Keywords: object-centric, object-oriented, world models, self-supervised learning, probabilistic deep learning, structured models, video prediction, physics prediction, planning, variational autoencoders, model-based reinforcement learning, VAEs, unsupervised
TL;DR: We present a structured, action-conditioned probabilistic model that learns to disentangle object representations based on interactions and demonstrate its ability to solve downstream tasks.
Abstract: Perceiving the world compositionally in terms of space and time is essential to understanding object dynamics and solving downstream tasks.

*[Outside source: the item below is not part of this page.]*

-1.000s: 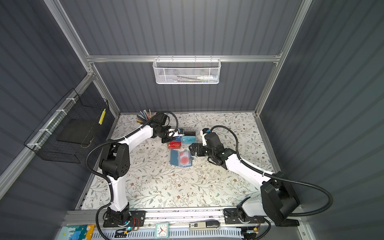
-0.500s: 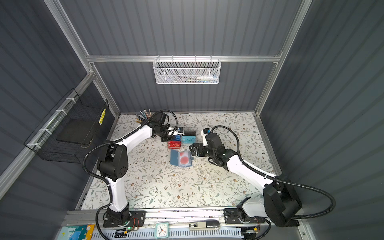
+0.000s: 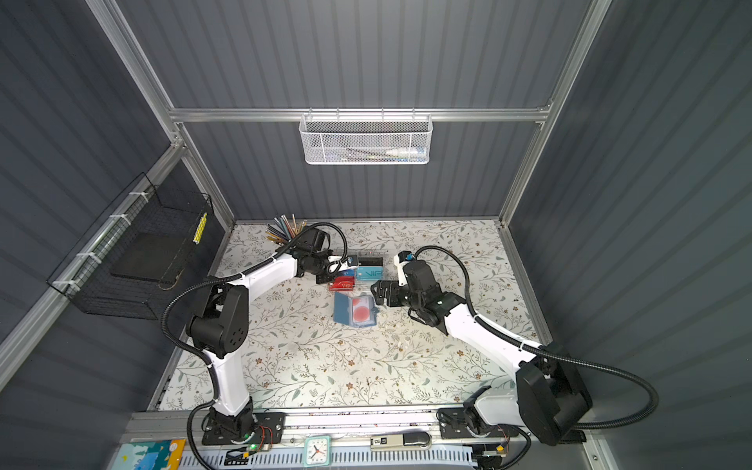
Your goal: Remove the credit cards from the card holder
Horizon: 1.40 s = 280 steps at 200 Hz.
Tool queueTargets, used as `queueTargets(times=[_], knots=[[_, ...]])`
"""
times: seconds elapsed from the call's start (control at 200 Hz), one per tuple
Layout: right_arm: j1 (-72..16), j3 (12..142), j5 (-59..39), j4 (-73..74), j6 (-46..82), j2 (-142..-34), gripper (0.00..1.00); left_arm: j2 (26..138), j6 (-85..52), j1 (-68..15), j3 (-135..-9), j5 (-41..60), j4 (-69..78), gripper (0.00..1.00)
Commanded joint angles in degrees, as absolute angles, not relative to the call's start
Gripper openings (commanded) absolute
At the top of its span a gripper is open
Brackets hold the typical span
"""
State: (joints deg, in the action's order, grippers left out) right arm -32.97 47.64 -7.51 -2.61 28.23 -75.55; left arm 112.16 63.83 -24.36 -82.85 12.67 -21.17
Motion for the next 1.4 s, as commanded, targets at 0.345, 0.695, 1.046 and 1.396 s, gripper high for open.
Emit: queueTargets(times=[0.345,0.695,1.046,1.396], knots=[[-32.7,46.4,-8.2,-1.8,28.3,-74.3,0.99,103.0,56.6,-25.1,-74.0,12.8,-5.5,0.35],[-32.8,46.5,-8.0,-2.3,28.1,-73.9,0.99,97.2,46.1,-25.1,-70.7,11.3,5.0,0.55],[-33.4,44.9,-8.4,-2.2,29.4,-73.5,0.99,81.2,14.2,-25.1,-62.0,12.8,15.7,1.0],[-38.3,38.4,-9.5,4.2,31.2,-72.8,0.99,80.6,-14.2,-25.7,-62.3,20.6,3.5,1.0]])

Object-centric learning using generative models has improved in its ability to learn distinct representations of individual objects and predict their interactions, and how to utilize the learned representations to solve untrained, downstream tasks is a focal question. However, as models struggle to predict object interactions and track the objects accurately, especially for unseen configurations, using object-centric representations in downstream tasks is still a challenge. This paper proposes STEDIE, a new model that disentangles object representations, based on interactions, into interaction-relevant relational features and interaction-irrelevant global features without supervision. Empirical evaluation shows that the proposed model factorizes global features, unaffected by interactions from relational features that are necessary to predict outcome of interactions. We also show that STEDIE achieves better performance in planning tasks and understanding causal relationships. In both tasks, our model not only achieves better performance in terms of reconstruction ability but also utilizes the disentangled representations to solve the tasks in a structured manner.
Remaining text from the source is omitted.